Having equipped ourselves we entered Kakadu NP. Kakadu is one of the major natural attractions of Australia and is about the size of Israel. Crocodiles are its most famous residents and it was the place they filmed Crocodile Dundee. Around Darwin there are tons of Croc parks all with regular feeding schedules for the gory scene if you want it and actually it seemed like that and WWII history locations were the only attraction signs pointing off the road.
Although there are lots of vegetative zones in the park, most is savanna woodland and it felt like we were on African safari again but without any hope of seeing the Big 5. We didn't come all this way for animals though. Kakadu is beside some traditional (and self-governing) Aboriginal land (Arnhemland) and so it is most famous for its prehistoric rock art and other Aboriginal culture. Aborigines have been in the area here for 40,000 years so this is some of the oldest (and youngest) rock art in the world with work being dated from around 20,000 years ago up until the 1960's or so. I think this just ended up adding to an even more African element to everything because those guys are totally black too. More so than some Africans I have seen.
So the plan was to enter a free park, stay at the free campsite and drive around for the week going on hikes and looking at rock art. Little did we realize that the days would be so hot we'd spend most of our time hiding in the car for A/C and half the trails were still closed because it was the end of the wet season and they were still flooded or unsafe. The free campsites had no water and only pit toilets, there was no breeze so the air was incredibly hot all night long and the mosquitoes had reached "biblical plague" proportions. We had found hell and all of us were openly counting down the days when we'd be sent back to the comforts of the 3rd world.
Lacking a tent, I used two mosquito nets, one on the ground and one from a tree, to make something resembling a tent that I could hide in in the evenings. Repellent just did not work at all so we more or less were held hostage in our tents as soon as we arrived at camp in the evening shortly before sunset until we were roasted out of our tents in the morning sun.

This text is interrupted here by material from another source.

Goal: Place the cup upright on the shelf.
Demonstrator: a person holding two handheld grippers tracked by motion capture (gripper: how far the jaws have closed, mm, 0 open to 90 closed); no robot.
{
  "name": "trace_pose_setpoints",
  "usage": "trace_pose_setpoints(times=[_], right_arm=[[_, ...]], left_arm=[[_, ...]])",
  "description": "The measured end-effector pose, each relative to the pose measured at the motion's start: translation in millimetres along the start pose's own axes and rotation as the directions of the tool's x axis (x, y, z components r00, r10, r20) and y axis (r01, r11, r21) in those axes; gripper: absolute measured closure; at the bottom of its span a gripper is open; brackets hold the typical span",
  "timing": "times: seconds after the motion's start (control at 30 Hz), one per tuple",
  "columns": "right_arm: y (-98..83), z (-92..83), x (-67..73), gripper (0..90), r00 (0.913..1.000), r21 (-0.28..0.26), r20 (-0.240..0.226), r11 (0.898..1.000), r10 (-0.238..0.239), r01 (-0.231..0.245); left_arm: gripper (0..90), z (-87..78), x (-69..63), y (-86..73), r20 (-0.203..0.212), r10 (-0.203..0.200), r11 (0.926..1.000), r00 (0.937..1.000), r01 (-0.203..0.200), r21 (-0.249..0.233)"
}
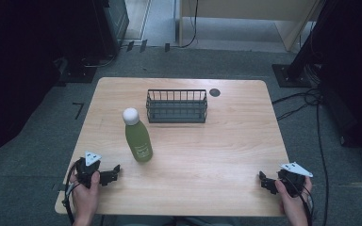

One time Jake got out of his tent, zipped it up, grabbed something from the car and jumped back in his tent and then had to spend the next half hour killing the 101 mosquitoes that got in with him.
It wasn't all bad though and we did develop a system for our days. In the morning and early afternoon we'd visit the sites or go on short hikes and then spend the late afternoon in the small A/C library at the visitor centre until it closed before going back to camp. We also snuck into one of the resorts a couple times to use their showers and pool. As for our "safari" we didn't see any crocs, but did see a handful of wallabies beside the road on our way back to Darwin. Go figure, they were outside the park.
So it was with great relief (and a sense of dread, the way things had been going) that we got on the plane to fly to Singapore where we were to meet up with Paul for a month.
Ammon

1 Comments:

At 9:40 AM , Anonymous Anonymous said...

So my cousins say, why won't you come down and visit? I think I will cut an d paste your post and send it to them. The only thing missing was the spiders and snakes!!!

Been out to see Dad, he's doing okay, but has his bad days....

Sorry I have been off the nets lately.